The expected reply is all of the data, returned exactly.

-----

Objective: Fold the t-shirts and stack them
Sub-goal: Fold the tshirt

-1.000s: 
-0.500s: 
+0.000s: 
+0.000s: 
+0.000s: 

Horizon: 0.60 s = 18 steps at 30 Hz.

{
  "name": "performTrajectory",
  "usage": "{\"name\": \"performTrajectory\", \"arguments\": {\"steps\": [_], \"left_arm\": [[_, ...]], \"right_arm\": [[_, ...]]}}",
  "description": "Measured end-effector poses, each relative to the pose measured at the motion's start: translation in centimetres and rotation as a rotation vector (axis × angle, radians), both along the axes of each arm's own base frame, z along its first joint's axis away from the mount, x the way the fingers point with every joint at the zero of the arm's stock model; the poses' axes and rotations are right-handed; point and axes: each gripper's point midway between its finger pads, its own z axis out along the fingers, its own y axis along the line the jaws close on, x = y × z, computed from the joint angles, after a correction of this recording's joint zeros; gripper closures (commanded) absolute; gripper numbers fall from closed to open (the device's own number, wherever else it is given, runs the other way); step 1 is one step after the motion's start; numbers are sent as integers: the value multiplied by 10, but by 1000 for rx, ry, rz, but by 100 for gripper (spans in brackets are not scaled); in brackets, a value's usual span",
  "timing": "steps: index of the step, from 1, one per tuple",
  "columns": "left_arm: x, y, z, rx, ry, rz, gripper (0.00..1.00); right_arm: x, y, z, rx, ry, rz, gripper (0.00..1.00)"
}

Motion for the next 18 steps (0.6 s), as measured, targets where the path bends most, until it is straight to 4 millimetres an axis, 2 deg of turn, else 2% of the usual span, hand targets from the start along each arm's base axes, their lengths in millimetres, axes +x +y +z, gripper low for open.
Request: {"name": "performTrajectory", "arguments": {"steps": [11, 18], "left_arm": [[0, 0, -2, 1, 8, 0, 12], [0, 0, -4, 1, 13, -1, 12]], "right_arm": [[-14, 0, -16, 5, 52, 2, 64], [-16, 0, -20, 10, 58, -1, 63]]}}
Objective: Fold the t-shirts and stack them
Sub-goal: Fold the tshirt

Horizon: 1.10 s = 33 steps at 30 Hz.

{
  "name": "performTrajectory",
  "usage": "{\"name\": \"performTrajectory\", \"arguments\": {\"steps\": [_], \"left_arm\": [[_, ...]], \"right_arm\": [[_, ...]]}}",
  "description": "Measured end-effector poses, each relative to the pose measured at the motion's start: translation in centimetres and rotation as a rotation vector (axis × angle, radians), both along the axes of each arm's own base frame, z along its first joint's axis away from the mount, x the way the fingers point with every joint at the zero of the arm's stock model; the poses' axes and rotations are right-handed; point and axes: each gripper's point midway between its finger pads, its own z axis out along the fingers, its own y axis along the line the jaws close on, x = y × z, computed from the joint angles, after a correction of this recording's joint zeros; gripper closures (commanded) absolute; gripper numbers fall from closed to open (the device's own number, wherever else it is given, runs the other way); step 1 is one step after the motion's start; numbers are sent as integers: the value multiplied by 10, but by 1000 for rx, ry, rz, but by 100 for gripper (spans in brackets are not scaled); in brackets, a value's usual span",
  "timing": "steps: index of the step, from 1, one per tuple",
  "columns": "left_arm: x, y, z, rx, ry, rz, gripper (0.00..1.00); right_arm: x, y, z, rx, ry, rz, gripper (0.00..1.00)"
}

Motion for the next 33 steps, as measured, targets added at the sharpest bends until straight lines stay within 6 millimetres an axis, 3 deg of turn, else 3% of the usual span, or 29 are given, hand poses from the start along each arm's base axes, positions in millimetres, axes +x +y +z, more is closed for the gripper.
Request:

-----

RESULT OF THIS EXERCISE:
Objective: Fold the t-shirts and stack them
Sub-goal: Fold the tshirt

-1.000s: 
-0.500s: 
+0.000s: 
+0.000s: 
+0.000s: 

Horizon: 0.60 s = 18 steps at 30 Hz.

{
  "name": "performTrajectory",
  "usage": "{\"name\": \"performTrajectory\", \"arguments\": {\"steps\": [_], \"left_arm\": [[_, ...]], \"right_arm\": [[_, ...]]}}",
  "description": "Measured end-effector poses, each relative to the pose measured at the motion's start: translation in centimetres and rotation as a rotation vector (axis × angle, radians), both along the axes of each arm's own base frame, z along its first joint's axis away from the mount, x the way the fingers point with every joint at the zero of the arm's stock model; the poses' axes and rotations are right-handed; point and axes: each gripper's point midway between its finger pads, its own z axis out along the fingers, its own y axis along the line the jaws close on, x = y × z, computed from the joint angles, after a correction of this recording's joint zeros; gripper closures (commanded) absolute; gripper numbers fall from closed to open (the device's own number, wherever else it is given, runs the other way); step 1 is one step after the motion's start; numbers are sent as integers: the value multiplied by 10, but by 1000 for rx, ry, rz, but by 100 for gripper (spans in brackets are not scaled); in brackets, a value's usual span",
  "timing": "steps: index of the step, from 1, one per tuple",
  "columns": "left_arm: x, y, z, rx, ry, rz, gripper (0.00..1.00); right_arm: x, y, z, rx, ry, rz, gripper (0.00..1.00)"
}

Motion for the next 18 steps (0.6 s), as measured, targets where the path bends most, until it is straight to 4 millimetres an axis, 2 deg of turn, else 2% of the usual span, hand targets from the start along each arm's base axes, their lengths in millimetres, axes +x +y +z, gripper low for open.
Request: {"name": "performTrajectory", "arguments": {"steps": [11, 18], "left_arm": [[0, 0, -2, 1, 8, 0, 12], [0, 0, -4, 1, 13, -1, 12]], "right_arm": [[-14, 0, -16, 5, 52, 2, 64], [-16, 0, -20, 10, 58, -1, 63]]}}
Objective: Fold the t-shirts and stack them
Sub-goal: Fold the tshirt

Horizon: 1.10 s = 33 steps at 30 Hz.

{
  "name": "performTrajectory",
  "usage": "{\"name\": \"performTrajectory\", \"arguments\": {\"steps\": [_], \"left_arm\": [[_, ...]], \"right_arm\": [[_, ...]]}}",
  "description": "Measured end-effector poses, each relative to the pose measured at the motion's start: translation in centimetres and rotation as a rotation vector (axis × angle, radians), both along the axes of each arm's own base frame, z along its first joint's axis away from the mount, x the way the fingers point with every joint at the zero of the arm's stock model; the poses' axes and rotations are right-handed; point and axes: each gripper's point midway between its finger pads, its own z axis out along the fingers, its own y axis along the line the jaws close on, x = y × z, computed from the joint angles, after a correction of this recording's joint zeros; gripper closures (commanded) absolute; gripper numbers fall from closed to open (the device's own number, wherever else it is given, runs the other way); step 1 is one step after the motion's start; numbers are sent as integers: the value multiplied by 10, but by 1000 for rx, ry, rz, but by 100 for gripper (spans in brackets are not scaled); in brackets, a value's usual span",
  "timing": "steps: index of the step, from 1, one per tuple",
  "columns": "left_arm: x, y, z, rx, ry, rz, gripper (0.00..1.00); right_arm: x, y, z, rx, ry, rz, gripper (0.00..1.00)"
}

Motion for the next 33 steps, as measured, targets added at the sharpest bends until straight lines stay within 6 millimetres an axis, 3 deg of turn, else 3% of the usual span, or 29 are given, hand poses from the start along each arm's base axes, positions in millimetres, axes +x +y +z, more is closed for the gripper.
Request:

What appears above is the complete answer.